The rest of their compiler was also smaller than ours, without any obvious big differences in design, although I didn’t delve into the code. I suspect that this is due to differences in the expressiveness of Scala and Rust. Scala and Rust have similar programming functionality, useful for compilers, such as pattern matching, but Scala managed memory saves the code needed for borrow borrower in Rust. In addition, Scala has more varied syntactic sugar than Rust.
Ocaml
Since all members of our team are interning at Jane Street (technology computational trading company - approx. Lane.), I was particularly interested to see the results of other former Jane Street interns who chose OCaml to write the compiler.

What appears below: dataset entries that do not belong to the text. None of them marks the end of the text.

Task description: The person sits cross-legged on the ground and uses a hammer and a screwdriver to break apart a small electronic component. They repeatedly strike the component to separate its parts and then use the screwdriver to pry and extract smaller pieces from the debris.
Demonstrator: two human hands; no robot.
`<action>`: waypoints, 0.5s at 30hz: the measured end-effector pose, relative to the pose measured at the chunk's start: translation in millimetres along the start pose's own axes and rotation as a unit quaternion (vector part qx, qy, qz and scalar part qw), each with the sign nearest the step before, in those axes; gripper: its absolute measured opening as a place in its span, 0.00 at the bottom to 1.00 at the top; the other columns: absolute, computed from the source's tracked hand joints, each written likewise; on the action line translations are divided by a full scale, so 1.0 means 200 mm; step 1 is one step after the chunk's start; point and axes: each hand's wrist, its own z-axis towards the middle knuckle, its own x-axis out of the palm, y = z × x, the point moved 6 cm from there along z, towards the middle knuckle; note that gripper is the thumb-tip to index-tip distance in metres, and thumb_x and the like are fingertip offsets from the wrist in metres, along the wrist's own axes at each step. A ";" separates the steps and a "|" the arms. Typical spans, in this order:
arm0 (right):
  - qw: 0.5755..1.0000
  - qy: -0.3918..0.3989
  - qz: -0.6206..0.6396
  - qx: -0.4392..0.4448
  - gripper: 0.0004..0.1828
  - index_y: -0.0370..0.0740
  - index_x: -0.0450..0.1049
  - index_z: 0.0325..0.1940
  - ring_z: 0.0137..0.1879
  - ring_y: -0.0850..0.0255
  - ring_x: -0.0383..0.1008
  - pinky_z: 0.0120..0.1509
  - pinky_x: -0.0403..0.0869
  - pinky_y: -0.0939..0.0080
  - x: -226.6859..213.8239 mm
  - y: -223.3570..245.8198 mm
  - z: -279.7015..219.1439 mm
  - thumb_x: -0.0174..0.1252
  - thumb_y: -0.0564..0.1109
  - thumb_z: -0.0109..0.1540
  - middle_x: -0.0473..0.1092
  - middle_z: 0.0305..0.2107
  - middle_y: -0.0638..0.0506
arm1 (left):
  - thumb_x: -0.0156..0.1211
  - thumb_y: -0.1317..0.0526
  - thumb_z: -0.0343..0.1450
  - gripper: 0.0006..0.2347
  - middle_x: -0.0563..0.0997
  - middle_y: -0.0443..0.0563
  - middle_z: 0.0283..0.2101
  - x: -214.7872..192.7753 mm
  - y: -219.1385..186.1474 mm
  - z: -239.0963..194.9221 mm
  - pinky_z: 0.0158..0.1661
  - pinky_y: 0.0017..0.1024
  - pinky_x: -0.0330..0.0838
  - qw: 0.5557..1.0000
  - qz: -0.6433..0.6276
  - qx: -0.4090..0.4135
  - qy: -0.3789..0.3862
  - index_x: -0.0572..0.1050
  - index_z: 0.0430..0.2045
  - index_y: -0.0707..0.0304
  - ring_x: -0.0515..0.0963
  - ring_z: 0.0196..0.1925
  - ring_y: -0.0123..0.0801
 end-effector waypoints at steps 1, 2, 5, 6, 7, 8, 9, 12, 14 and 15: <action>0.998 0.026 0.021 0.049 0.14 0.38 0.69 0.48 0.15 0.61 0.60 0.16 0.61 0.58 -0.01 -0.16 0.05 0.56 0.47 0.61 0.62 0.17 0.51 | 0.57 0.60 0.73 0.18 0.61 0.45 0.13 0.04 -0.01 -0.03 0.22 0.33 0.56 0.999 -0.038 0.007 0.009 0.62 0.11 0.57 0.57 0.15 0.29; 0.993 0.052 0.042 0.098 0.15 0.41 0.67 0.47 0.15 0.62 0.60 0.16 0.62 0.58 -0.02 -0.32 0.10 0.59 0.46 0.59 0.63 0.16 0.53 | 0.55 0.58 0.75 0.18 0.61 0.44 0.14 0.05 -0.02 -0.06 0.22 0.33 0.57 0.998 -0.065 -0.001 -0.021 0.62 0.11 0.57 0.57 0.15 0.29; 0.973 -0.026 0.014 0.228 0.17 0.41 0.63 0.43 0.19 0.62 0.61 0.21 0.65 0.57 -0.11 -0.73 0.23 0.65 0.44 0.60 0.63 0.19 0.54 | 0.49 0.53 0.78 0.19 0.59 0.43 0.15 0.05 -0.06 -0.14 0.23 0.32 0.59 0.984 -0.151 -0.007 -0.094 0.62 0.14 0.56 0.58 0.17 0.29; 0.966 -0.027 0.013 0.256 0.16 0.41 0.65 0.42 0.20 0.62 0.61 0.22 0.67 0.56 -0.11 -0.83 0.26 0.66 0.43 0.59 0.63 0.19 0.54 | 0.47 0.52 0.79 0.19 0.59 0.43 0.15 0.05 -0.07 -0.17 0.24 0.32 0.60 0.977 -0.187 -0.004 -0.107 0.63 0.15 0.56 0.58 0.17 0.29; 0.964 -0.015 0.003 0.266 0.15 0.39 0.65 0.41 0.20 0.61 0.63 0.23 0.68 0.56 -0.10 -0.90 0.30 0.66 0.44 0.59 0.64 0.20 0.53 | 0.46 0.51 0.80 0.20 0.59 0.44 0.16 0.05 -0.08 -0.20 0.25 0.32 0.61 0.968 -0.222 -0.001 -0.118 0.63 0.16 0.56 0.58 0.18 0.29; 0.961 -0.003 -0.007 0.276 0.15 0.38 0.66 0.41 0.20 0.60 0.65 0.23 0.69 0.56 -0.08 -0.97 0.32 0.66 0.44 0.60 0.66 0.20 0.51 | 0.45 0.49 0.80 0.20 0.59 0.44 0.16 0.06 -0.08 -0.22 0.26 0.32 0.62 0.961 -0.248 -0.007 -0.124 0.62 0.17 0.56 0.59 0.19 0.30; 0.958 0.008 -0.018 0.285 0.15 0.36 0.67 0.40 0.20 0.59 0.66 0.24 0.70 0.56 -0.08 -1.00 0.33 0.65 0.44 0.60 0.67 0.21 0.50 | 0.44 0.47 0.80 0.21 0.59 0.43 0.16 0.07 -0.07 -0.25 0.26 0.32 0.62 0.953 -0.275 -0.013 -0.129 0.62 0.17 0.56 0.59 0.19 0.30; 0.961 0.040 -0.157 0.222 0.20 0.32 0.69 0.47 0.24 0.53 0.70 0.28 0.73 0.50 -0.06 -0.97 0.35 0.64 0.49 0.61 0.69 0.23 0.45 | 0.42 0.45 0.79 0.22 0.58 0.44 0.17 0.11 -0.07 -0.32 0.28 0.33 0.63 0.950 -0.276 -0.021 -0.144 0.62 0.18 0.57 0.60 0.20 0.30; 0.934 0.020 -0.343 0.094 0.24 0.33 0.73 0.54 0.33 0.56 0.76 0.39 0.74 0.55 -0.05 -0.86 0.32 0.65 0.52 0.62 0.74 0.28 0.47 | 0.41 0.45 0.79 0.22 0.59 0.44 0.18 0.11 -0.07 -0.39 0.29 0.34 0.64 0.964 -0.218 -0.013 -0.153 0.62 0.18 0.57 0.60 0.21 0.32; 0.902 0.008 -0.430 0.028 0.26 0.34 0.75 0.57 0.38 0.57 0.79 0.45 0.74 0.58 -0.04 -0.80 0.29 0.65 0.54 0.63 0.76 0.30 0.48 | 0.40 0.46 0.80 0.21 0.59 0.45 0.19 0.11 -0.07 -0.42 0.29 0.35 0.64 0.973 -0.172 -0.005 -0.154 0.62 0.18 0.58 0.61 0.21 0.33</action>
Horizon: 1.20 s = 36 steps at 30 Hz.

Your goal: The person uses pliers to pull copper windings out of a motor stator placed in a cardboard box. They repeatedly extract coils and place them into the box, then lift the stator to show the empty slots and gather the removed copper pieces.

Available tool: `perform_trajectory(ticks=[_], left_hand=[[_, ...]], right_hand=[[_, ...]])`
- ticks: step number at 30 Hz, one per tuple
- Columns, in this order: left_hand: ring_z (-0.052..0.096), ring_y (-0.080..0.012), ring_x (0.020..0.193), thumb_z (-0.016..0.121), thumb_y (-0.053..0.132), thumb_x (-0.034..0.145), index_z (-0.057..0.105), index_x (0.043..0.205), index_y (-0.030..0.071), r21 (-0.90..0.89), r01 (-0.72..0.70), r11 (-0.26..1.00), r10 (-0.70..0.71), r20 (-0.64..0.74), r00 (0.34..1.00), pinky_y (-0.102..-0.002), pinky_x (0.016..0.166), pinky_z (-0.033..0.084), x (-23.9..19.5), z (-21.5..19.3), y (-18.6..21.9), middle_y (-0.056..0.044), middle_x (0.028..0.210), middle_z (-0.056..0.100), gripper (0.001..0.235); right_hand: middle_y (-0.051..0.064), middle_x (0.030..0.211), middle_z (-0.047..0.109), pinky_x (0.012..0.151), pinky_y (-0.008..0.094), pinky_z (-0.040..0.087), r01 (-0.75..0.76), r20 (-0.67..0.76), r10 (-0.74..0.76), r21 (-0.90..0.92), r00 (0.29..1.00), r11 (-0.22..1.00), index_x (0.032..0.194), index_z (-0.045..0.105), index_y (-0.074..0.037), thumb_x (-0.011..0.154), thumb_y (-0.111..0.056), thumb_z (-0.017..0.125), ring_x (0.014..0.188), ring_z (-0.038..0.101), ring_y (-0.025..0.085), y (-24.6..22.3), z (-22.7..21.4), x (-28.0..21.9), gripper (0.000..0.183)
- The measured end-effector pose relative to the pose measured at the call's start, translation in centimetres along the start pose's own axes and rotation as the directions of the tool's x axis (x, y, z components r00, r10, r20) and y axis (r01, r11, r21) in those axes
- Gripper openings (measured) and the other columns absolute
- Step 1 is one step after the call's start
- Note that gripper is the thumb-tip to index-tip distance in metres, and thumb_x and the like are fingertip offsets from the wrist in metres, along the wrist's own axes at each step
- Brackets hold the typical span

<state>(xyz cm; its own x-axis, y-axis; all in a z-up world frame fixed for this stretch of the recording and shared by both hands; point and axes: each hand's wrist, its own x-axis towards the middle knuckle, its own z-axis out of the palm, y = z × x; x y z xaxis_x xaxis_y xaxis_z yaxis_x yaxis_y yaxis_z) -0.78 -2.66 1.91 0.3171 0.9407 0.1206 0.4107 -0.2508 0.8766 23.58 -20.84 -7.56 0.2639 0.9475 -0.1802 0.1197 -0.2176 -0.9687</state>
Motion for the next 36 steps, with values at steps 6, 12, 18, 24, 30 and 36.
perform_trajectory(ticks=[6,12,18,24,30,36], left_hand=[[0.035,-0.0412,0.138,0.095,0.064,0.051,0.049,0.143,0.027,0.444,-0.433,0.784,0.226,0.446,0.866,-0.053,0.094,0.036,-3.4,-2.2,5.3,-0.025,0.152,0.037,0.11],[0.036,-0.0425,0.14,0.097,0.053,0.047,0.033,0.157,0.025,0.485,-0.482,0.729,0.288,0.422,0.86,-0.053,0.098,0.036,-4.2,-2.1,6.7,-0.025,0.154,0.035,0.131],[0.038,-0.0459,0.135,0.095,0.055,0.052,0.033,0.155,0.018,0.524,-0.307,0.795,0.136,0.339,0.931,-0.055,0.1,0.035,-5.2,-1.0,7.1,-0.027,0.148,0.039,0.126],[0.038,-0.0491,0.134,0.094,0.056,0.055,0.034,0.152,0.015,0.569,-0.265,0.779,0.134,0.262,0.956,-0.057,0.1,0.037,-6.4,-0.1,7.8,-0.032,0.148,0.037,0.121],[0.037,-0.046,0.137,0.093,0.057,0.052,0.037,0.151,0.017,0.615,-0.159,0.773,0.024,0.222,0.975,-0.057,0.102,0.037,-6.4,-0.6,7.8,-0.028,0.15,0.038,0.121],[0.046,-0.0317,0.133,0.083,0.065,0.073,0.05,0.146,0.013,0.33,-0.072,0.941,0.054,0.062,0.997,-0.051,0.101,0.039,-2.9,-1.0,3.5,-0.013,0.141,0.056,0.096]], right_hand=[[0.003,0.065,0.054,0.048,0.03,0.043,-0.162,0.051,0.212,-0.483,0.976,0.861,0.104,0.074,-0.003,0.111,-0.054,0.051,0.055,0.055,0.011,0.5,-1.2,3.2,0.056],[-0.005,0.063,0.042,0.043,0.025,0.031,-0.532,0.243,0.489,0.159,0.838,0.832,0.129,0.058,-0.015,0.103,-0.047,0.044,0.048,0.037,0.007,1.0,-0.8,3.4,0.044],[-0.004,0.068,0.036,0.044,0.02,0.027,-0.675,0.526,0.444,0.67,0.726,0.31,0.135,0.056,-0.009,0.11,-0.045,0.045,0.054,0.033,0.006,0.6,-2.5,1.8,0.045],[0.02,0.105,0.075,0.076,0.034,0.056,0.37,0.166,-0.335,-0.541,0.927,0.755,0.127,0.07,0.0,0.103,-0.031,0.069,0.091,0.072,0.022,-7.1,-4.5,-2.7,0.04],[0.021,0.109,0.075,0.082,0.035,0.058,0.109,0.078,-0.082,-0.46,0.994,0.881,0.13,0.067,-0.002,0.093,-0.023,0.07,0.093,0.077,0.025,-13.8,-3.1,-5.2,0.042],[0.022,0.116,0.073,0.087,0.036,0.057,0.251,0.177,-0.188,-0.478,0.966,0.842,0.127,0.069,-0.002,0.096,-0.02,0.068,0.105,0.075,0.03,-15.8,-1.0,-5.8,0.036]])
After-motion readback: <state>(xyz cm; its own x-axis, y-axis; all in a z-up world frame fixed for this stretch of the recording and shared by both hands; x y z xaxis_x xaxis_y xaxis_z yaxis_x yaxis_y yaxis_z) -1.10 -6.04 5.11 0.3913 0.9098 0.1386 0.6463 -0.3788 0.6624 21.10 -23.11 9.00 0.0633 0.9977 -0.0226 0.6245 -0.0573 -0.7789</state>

Their compiler was 10914 lines and 377 KB, including a small amount of test code and no additional functions. They passed 9/10 secret tests and all public tests.
Like other groups, it seems that the main difference in size is associated with using the LR parser and tree rewriting for parsing, as well as the regex-> NFA-> DFA conversion pipeline for lexical analysis. Their frontend (lexical analysis, syntax analysis, AST construction) is 5548 lines, and ours is 2164, with similar ratios for bytes. They also used testing for their parser with the expectation that looks like our snapshot tests, which put the expected output out of the code, so their tests of the parser were ~ 600 lines of the total, and ours were about 200.
This leaves for the rest of the compiler 5366 lines for them (461 lines of which are interface files with type declarations) and 4642 for us, the difference is only 15% if their interface files are counted, and almost the same size if not counted. It seems that, apart from our design solutions for parsing, Rust and OCaml seem equally expressive, except that OCaml needs interface files, but Rust does not.
Conclusion
In general, I am very glad that I made this comparison, I learned a lot and was surprised many times. I think the general conclusion is that design decisions are much more important than language, but language matters because it gives you the tools to implement different designs.